Reinier Bakels r.bakels at planet.nl
Thu Dec 3 08:13:22 CET 2009


> The pirate party is a collection of individuals, so not all of us will 
> agree to any point of view on any issue. My view is that artistic and 
> functional works should be treated exactly the same; a short (5 or 10 
> year) copyright that applies only to 'distribution in exchange for money' 
> commercial publishing.

You miss the point. The issue is that traditionally in copyright (or "droit 
d'auteur"), *publication* and *multiplication* are reserved acts, but *use* 
is not. Software copyright in that respect is an exception: the copyright 
owner can restrict the use of software (for instance to one processor, or to 
a processor with a certain capacity, or to a standalone system only, not a 
server). In contrast, if you buy a book, you can read it as often as you 
want: the copyright owner can't say: enough is enough, if you start reading 
the book a fourth time, I want more money.

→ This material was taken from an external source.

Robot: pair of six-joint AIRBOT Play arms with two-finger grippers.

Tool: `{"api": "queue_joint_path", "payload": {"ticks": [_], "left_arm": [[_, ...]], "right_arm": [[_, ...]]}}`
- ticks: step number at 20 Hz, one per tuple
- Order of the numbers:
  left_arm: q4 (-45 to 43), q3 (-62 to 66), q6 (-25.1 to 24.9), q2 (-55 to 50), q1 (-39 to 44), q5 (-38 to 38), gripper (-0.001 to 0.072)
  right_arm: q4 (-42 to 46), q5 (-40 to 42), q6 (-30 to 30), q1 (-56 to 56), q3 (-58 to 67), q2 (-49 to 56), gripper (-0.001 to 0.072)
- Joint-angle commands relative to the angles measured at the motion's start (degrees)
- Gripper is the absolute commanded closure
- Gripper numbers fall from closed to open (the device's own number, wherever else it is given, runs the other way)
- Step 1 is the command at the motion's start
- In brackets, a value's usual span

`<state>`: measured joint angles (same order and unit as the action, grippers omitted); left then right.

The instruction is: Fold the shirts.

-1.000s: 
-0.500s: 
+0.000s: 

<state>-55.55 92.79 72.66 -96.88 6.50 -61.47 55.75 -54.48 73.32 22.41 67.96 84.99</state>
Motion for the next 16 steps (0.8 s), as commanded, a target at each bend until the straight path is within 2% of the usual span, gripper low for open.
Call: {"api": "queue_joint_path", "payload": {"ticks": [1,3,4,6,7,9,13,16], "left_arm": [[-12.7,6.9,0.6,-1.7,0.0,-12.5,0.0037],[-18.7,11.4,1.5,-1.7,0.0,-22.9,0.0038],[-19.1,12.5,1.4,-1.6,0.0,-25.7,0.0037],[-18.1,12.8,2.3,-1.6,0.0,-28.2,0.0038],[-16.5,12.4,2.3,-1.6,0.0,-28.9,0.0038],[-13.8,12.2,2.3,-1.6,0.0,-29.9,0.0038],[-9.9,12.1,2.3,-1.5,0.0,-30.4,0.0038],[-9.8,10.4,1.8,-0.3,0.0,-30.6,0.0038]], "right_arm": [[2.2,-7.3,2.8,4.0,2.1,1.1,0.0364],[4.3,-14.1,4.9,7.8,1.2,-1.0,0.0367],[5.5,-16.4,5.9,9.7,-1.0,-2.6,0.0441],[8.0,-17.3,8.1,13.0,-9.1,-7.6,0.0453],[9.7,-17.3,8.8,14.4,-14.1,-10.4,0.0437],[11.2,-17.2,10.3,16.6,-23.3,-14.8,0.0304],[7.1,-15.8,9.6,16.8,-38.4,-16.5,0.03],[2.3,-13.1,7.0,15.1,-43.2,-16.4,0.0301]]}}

But - as I explained eralier - copyright owners are trying to implement some 
sort of "use" right also for other works than software, by contractual 
means. As I explained earlier, "price differentiation" depending on use is 
very attractive for profit maximisation purposes. While publishers in the 
past had a social rol to help spreading information, now their main activity 
is to onstruct the spreading of information in the interest of their 
shareholders (and health care in lesser developed countries, via the Bill & 
Melinda Gates foundation).

Everybody is entitled to have his own opinion, but I guess that every true 
pirate is opposed agains an *extenstion* of the *content* (not the term!) of 
copyright by a right that is non-existant today! (except for software).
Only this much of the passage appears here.